Key Word(s): Logistic Regression, Classification
Title¶
Exercise 2 [Not Graded!] - A Walkthrough Example
Description¶
The aim of this exercise is to let you do some analysis on your own with less structure.
Dataset Description:¶
The dataset used here is the Wine data set (another commonly used sklearn dataset). Use this to answer the questions embedded in the Notebook.
Instructions:¶
- Read the data.
- Do some explorations.
- Fit some multiclass models.
- Interpret these models.
Hints:¶
sklearn.LogisticRegression() : Generates a Logistic Regression classifier
sklearn.fit() : Fits the model to the given data
sklearn.predict() : Predict using the estimated model (Logistic or knn classifiers) to perform pure classification predictions
sklearn.predict_proba() : Predict using the estimated model (Logistic or knn classifiers) to perform probability predictions of all the classes in the response (they should add up to 1 for each observation)

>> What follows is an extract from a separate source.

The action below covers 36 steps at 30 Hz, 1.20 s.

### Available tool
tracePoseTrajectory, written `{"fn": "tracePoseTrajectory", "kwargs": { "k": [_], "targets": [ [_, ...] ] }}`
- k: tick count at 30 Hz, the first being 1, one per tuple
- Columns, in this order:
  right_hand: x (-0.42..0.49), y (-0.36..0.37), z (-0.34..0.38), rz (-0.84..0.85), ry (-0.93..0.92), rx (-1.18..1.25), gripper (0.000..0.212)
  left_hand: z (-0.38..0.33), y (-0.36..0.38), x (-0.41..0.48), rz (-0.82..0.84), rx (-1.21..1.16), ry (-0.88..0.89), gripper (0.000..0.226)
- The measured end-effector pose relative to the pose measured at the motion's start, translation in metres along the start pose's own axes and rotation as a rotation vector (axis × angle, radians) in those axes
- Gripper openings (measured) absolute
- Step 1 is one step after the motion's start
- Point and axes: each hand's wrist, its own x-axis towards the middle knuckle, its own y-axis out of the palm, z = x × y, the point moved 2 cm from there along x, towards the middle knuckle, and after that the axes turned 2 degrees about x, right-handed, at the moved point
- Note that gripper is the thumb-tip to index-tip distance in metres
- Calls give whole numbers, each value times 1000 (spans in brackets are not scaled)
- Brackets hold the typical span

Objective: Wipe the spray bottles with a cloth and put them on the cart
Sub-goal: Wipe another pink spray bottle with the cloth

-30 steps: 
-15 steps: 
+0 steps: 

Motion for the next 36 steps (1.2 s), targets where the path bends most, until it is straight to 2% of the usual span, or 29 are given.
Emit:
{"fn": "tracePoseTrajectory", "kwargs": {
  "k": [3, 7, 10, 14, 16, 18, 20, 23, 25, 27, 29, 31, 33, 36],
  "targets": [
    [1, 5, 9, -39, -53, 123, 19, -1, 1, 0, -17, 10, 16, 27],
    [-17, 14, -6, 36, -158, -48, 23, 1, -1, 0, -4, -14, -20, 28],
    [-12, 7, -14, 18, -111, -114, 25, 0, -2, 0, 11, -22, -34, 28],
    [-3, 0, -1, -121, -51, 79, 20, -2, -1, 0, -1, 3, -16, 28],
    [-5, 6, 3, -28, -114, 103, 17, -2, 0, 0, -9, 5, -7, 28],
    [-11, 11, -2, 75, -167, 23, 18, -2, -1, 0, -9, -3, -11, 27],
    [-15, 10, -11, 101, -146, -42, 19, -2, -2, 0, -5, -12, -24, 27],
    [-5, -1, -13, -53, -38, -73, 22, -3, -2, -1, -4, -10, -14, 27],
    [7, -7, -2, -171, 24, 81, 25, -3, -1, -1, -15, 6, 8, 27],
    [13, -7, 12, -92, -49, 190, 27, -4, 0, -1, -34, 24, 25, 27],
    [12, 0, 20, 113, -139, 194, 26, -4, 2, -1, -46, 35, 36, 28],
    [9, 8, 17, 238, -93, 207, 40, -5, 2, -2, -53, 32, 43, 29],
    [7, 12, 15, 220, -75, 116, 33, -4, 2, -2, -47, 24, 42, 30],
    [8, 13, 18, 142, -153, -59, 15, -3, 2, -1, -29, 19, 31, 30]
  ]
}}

sklearn.LogisticRegression.coef_ and .intercept_ : Pull off the estimated β coefficients in a Logistic Regression model
sklearn.KNeighborsClassifier : Fit a k-NN classification model
Note: This exercise is NOT auto-graded.
%matplotlib inline
from sklearn import datasets
import matplotlib.pyplot as plt
import seaborn as sns
import pandas as pd
import numpy as np
from sklearn.linear_model import LogisticRegression
from sklearn.neighbors import KNeighborsClassifier
#import sklearn.metrics as met
from sklearn.preprocessing import PolynomialFeatures
from sklearn.model_selection import train_test_split
First Read in the data set and take a peak at it:
raw = datasets.load_wine()
X_full = pd.DataFrame(raw['data'],columns=raw['feature_names'])
y = raw['target']
print(X_full.shape,y.shape)
X_full.head()
Q1: Perform a 70-30 train_test_split
using random_state=109
and shuffle=True
. Why is it important to shuffle here?
### your code here
your answer here
Q2: Explore the data a little. Visualize the marginal association (aka, bivariate relationship) of wine type to amount of alcohol, level of malic acid, and total level of phenols. Which predictor seems to have the strongest association with the response?
### your code here
your answer here
Q3: Fit 3 different models with ['alcohol','malic_acid'] as the predictors: (1) a standard logistic regression to predict a binary indicator for class 0 (you'll have to crete it yourself), (2) a multinomial logistic regression to predict all 3 classes and (3) a OvR logistic reression to predict all 3 classes. Compare the results
###your code here
your answer here
Q4: For the Multinomial model, use the estimated coefficients to calculate the predicted probabilties by hand. Feel free to confirm with the predict_proba
command.
### your code here
your answer here
Q5: For the OvR model, use the predict_proba()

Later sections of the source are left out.